=== Supplied data ===
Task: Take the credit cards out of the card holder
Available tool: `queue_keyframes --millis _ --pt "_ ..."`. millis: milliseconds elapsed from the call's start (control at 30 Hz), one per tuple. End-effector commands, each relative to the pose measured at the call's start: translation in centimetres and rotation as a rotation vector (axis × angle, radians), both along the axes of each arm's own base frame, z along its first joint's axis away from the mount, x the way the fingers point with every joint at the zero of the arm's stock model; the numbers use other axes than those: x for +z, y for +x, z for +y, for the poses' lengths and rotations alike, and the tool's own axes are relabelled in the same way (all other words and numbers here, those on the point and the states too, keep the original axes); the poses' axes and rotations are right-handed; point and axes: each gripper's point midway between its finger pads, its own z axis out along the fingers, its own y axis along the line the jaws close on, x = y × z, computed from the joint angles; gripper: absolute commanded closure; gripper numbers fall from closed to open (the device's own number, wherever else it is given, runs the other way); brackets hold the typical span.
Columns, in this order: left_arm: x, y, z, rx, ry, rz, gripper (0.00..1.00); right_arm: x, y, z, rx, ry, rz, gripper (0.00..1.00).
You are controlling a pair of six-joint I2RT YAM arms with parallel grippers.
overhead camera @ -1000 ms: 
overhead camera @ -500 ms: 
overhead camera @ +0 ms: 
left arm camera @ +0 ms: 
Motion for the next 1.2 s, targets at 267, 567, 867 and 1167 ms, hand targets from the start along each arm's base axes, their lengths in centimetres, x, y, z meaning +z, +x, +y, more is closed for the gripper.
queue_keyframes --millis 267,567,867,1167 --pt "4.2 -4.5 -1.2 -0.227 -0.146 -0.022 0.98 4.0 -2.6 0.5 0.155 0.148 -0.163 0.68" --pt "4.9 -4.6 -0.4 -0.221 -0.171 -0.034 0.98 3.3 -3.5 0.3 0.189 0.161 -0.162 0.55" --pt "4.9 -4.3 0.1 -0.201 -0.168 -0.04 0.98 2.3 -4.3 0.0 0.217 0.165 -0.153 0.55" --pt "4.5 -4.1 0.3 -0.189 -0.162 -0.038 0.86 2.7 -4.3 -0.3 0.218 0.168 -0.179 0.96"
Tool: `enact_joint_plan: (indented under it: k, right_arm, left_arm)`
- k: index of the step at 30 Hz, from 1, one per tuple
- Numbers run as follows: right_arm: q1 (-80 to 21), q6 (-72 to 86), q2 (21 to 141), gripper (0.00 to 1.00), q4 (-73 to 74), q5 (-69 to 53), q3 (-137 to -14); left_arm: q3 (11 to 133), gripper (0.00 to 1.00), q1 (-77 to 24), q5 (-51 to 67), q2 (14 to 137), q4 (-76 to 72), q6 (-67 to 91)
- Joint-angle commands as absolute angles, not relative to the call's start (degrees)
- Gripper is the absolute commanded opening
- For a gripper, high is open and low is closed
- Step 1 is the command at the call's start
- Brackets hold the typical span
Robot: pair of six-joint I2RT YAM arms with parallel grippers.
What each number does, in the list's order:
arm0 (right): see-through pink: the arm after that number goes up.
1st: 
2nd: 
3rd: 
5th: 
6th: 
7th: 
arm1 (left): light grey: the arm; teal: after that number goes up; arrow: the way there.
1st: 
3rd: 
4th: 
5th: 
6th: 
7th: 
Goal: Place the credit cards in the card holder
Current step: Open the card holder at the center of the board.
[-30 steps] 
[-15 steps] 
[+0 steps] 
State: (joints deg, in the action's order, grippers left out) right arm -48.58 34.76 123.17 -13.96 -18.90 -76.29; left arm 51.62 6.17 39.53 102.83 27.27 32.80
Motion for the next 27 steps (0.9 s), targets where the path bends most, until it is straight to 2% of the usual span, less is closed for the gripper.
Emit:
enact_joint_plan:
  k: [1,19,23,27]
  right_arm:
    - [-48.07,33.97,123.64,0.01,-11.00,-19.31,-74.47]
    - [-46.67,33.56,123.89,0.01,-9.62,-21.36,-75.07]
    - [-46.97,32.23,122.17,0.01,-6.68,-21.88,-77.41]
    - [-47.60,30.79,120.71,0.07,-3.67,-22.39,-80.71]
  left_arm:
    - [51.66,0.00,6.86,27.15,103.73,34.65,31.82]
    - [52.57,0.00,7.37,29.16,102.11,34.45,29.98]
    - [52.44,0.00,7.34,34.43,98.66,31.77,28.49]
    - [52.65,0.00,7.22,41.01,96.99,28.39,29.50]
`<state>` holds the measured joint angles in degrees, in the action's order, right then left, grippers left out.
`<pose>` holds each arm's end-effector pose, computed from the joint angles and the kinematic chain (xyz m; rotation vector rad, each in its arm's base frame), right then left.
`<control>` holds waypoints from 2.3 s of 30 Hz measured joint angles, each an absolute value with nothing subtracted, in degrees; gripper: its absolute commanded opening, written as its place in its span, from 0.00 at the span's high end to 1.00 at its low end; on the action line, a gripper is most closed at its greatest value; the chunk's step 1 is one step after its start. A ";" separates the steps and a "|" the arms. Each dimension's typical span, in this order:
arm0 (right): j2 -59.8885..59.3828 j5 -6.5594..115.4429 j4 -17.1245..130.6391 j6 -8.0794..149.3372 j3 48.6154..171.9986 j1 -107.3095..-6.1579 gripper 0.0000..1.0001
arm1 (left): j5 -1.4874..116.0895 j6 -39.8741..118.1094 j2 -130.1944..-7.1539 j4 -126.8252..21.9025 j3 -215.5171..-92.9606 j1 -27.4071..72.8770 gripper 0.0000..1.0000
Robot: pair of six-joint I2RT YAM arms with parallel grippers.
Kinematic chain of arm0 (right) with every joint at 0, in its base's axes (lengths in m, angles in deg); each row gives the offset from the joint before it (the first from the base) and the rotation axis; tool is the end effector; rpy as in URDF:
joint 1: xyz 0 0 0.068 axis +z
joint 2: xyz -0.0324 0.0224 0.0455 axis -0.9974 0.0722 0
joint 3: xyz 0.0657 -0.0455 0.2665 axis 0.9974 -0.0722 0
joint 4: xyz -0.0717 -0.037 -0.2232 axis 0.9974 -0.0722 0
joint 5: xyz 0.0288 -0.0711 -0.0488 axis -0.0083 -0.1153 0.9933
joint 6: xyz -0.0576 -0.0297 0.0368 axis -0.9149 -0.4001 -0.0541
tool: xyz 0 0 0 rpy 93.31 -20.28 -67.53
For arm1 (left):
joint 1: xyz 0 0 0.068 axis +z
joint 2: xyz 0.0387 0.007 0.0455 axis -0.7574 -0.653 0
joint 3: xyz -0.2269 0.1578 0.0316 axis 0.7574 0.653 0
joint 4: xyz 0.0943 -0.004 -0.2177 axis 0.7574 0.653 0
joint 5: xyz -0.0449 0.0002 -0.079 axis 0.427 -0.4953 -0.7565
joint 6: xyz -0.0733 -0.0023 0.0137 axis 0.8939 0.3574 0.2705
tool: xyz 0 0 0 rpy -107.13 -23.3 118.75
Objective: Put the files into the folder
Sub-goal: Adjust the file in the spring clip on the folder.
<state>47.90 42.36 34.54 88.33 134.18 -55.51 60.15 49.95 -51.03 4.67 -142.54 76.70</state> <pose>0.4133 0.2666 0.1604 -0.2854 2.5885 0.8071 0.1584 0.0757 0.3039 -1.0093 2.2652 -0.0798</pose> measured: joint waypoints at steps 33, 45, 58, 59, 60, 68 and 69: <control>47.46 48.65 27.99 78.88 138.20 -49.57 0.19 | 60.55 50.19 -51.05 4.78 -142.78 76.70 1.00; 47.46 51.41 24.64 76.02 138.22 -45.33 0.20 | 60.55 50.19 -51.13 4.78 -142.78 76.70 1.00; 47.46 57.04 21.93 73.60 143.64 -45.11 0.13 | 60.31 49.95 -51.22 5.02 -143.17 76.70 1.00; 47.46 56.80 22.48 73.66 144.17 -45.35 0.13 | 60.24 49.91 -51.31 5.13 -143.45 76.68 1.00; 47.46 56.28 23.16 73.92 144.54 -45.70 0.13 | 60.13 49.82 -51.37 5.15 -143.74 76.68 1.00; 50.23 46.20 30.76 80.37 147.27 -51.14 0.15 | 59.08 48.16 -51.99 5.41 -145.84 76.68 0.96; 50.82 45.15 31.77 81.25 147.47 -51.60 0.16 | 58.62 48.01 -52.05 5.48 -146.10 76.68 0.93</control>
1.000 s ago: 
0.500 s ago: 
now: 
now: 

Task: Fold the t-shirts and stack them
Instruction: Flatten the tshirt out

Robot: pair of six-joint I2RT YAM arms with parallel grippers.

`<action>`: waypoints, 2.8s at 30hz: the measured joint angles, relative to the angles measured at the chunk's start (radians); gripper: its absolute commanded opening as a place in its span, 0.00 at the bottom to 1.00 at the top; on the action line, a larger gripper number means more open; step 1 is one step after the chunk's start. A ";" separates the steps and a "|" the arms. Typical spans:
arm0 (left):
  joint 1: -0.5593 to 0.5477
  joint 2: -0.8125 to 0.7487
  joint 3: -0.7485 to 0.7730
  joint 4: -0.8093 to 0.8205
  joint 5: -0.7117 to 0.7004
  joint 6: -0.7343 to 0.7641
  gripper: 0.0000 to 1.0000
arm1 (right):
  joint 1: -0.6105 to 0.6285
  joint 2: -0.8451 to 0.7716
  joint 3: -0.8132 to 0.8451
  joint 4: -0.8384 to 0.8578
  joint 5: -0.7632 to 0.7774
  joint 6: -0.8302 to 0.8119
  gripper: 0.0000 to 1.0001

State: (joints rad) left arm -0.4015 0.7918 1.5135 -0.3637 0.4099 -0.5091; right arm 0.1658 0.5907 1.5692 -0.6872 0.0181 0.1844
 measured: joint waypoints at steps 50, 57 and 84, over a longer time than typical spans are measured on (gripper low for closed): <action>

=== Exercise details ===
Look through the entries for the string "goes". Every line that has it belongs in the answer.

=== Completed exercise ===
arm0 (right): see-through pink: the arm after that number goes up.
arm1 (left): light grey: the arm; teal: after that number goes up; arrow: the way there.

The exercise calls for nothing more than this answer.